**Your assignment**
Return the listing in full, word for word.

--------

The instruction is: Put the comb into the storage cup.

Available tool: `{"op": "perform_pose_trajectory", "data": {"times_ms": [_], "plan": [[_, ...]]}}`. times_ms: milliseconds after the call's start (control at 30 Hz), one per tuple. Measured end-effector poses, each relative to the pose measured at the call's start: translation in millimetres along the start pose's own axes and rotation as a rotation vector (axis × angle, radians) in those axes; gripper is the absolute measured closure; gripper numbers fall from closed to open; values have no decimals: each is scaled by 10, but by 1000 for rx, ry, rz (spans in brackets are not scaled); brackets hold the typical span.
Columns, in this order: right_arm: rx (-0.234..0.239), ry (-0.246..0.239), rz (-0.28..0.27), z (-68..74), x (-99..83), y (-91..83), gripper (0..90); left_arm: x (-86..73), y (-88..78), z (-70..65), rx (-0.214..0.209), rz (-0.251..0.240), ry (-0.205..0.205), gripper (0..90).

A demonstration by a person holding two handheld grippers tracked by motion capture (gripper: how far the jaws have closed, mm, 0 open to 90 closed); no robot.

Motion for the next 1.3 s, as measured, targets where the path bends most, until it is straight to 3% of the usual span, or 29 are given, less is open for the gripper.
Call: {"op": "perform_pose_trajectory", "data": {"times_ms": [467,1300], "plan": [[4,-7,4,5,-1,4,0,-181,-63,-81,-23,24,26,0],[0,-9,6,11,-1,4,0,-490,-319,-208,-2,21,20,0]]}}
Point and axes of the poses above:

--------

**Finished exercise**
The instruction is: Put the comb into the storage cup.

Available tool: `{"op": "perform_pose_trajectory", "data": {"times_ms": [_], "plan": [[_, ...]]}}`. times_ms: milliseconds after the call's start (control at 30 Hz), one per tuple. Measured end-effector poses, each relative to the pose measured at the call's start: translation in millimetres along the start pose's own axes and rotation as a rotation vector (axis × angle, radians) in those axes; gripper is the absolute measured closure; gripper numbers fall from closed to open; values have no decimals: each is scaled by 10, but by 1000 for rx, ry, rz (spans in brackets are not scaled); brackets hold the typical span.
Columns, in this order: right_arm: rx (-0.234..0.239), ry (-0.246..0.239), rz (-0.28..0.27), z (-68..74), x (-99..83), y (-91..83), gripper (0..90); left_arm: x (-86..73), y (-88..78), z (-70..65), rx (-0.214..0.209), rz (-0.251..0.240), ry (-0.205..0.205), gripper (0..90).

A demonstration by a person holding two handheld grippers tracked by motion capture (gripper: how far the jaws have closed, mm, 0 open to 90 closed); no robot.

Motion for the next 1.3 s, as measured, targets where the path bends most, until it is straight to 3% of the usual span, or 29 are given, less is open for the gripper.
Call: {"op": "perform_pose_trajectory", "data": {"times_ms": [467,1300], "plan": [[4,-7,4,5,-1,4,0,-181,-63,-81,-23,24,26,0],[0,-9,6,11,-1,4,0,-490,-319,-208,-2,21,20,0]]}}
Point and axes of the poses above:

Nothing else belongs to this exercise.